Прежде чем ответить, Иван Долгоруков поглядел на императора-отрока и прочитал на его лице досаду и гнев. Таким тоном Пётр никогда не говорил со своим любимцем, а потому последний, опустив голову, тихо ответил:
— Храпунов оскорбил меня, государь!
— За оскорбление полагается суд, Ваня! Что всё это значит? Ведь Храпунов был твоим большим приятелем? — уже мягче спросил Пётр.
— Государь, тут дело моё личное… Храпунова я сейчас же прикажу выпустить из-под ареста, если же я сделал что-либо противозаконное, то прикажите судить меня.
— Полно, полно, Ваня, что ты! Судить тебя? Да разве это можно?.. Мне хотелось только узнать, из-за чего ты повздорил с Храпуновым, ну а если это — секрет, то и не надо, не надо. Только прикажи выпустить Храпунова… Я хотел дать ему приказ к бабушке, в монастырь.
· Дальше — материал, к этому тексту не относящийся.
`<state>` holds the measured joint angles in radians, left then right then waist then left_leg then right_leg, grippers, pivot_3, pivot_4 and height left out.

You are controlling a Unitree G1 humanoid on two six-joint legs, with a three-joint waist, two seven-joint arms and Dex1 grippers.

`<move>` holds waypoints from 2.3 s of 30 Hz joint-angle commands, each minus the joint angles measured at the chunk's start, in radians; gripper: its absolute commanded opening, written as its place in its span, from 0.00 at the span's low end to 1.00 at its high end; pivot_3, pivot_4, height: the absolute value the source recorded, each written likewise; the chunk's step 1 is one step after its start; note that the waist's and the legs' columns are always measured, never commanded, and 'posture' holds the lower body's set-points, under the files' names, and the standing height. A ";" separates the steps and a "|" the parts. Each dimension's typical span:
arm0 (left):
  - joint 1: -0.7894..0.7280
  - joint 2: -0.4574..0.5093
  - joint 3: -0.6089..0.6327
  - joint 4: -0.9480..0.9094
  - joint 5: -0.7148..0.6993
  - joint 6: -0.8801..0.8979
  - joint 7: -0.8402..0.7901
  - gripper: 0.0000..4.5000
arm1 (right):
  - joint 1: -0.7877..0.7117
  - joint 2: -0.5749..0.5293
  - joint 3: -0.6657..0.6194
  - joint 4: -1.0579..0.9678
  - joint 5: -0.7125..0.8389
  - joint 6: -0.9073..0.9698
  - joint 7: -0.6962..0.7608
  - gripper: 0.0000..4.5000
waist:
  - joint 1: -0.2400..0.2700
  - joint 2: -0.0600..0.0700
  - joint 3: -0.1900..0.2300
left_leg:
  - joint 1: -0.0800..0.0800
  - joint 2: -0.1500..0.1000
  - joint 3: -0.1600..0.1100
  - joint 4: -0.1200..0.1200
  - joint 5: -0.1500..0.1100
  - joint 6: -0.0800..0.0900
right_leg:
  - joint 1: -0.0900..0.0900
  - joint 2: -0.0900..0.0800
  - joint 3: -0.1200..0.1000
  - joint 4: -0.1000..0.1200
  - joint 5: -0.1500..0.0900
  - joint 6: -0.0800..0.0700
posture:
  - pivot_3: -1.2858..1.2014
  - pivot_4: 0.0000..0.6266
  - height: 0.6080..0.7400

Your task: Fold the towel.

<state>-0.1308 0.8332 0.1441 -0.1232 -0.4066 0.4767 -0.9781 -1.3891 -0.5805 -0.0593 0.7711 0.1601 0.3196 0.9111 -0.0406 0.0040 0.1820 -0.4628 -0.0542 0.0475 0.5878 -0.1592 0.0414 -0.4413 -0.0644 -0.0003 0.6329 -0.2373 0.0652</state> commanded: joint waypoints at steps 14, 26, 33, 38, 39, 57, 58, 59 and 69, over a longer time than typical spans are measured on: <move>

— Он сейчас же явится пред вашим величеством, государь, — проговорил Иван Долгоруков и, откланявшись, вышел с тем, чтобы отправиться на гауптвахту, где в одиночном заключении томился Лёвушка Храпунов.
Его тюрьма походила на квадратный ящик; встать в ней, вытянувшись во весь рост, было невозможно, лечь же можно было только скорчившись. Свет едва проникал через маленькое оконце, находившееся под самым потолком; кроме деревянной, ничем не покрытой койки да стола, в тюрьме ничего не было; в неё сажали только важных преступников; к ним был причислен и Храпунов.